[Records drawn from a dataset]
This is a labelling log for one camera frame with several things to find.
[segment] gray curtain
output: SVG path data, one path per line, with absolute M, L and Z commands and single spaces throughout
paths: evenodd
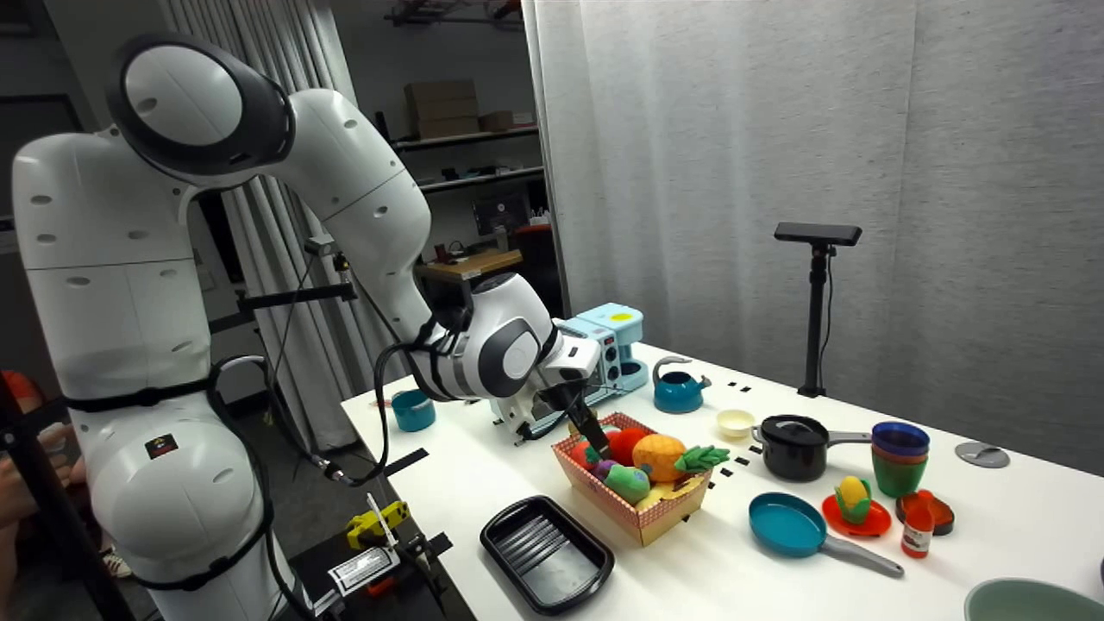
M 835 255 L 827 393 L 1104 473 L 1104 4 L 524 0 L 576 310 L 805 378 L 806 246 Z
M 339 23 L 321 0 L 163 0 L 177 29 L 206 37 L 283 90 L 330 87 L 355 98 Z M 344 281 L 330 255 L 303 251 L 326 246 L 326 230 L 276 178 L 256 178 L 223 192 L 235 249 L 248 294 L 286 294 Z M 308 448 L 330 450 L 355 446 L 341 399 L 370 388 L 380 324 L 363 302 L 321 299 L 258 310 L 269 365 Z

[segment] wooden crate
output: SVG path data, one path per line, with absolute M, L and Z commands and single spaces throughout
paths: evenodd
M 626 414 L 606 414 L 603 428 L 624 428 L 637 423 Z M 574 488 L 585 495 L 594 506 L 600 506 L 621 530 L 626 530 L 634 541 L 649 543 L 672 524 L 679 524 L 685 514 L 693 514 L 702 499 L 702 488 L 710 484 L 710 473 L 685 476 L 669 495 L 662 499 L 640 499 L 637 506 L 624 503 L 606 484 L 600 484 L 594 473 L 585 473 L 576 458 L 568 458 L 574 437 L 561 437 L 551 446 L 551 454 Z

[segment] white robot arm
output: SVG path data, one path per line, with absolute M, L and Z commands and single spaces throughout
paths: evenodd
M 461 315 L 427 308 L 427 204 L 341 93 L 286 95 L 179 35 L 137 37 L 116 64 L 116 128 L 19 149 L 12 215 L 97 522 L 163 617 L 269 617 L 291 576 L 263 543 L 248 454 L 202 393 L 209 334 L 181 228 L 199 190 L 276 177 L 303 197 L 432 397 L 546 393 L 603 442 L 576 410 L 600 349 L 561 334 L 519 274 L 485 278 Z

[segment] black stand
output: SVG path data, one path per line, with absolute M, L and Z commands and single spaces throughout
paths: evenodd
M 835 255 L 831 246 L 809 246 L 809 302 L 806 302 L 806 343 L 805 343 L 805 381 L 797 393 L 820 397 L 820 324 L 824 324 L 824 281 L 827 281 L 827 258 Z
M 93 537 L 86 533 L 81 522 L 65 503 L 65 494 L 61 494 L 55 468 L 41 454 L 36 437 L 28 432 L 25 414 L 4 381 L 0 381 L 0 437 L 4 437 L 9 462 L 19 468 L 32 495 L 36 499 L 36 514 L 41 514 L 59 554 L 65 560 L 65 564 L 71 564 L 79 573 L 100 617 L 134 621 L 126 600 L 120 596 L 120 591 L 108 576 Z

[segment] black pot
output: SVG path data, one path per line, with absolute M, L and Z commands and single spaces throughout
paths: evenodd
M 866 432 L 827 432 L 814 418 L 777 414 L 760 423 L 761 462 L 779 480 L 818 480 L 824 473 L 827 446 L 869 442 Z

→ Requirement
Among the lines of the data, some may contain the string "segment"; report how many, and nothing more.

→ Your response
5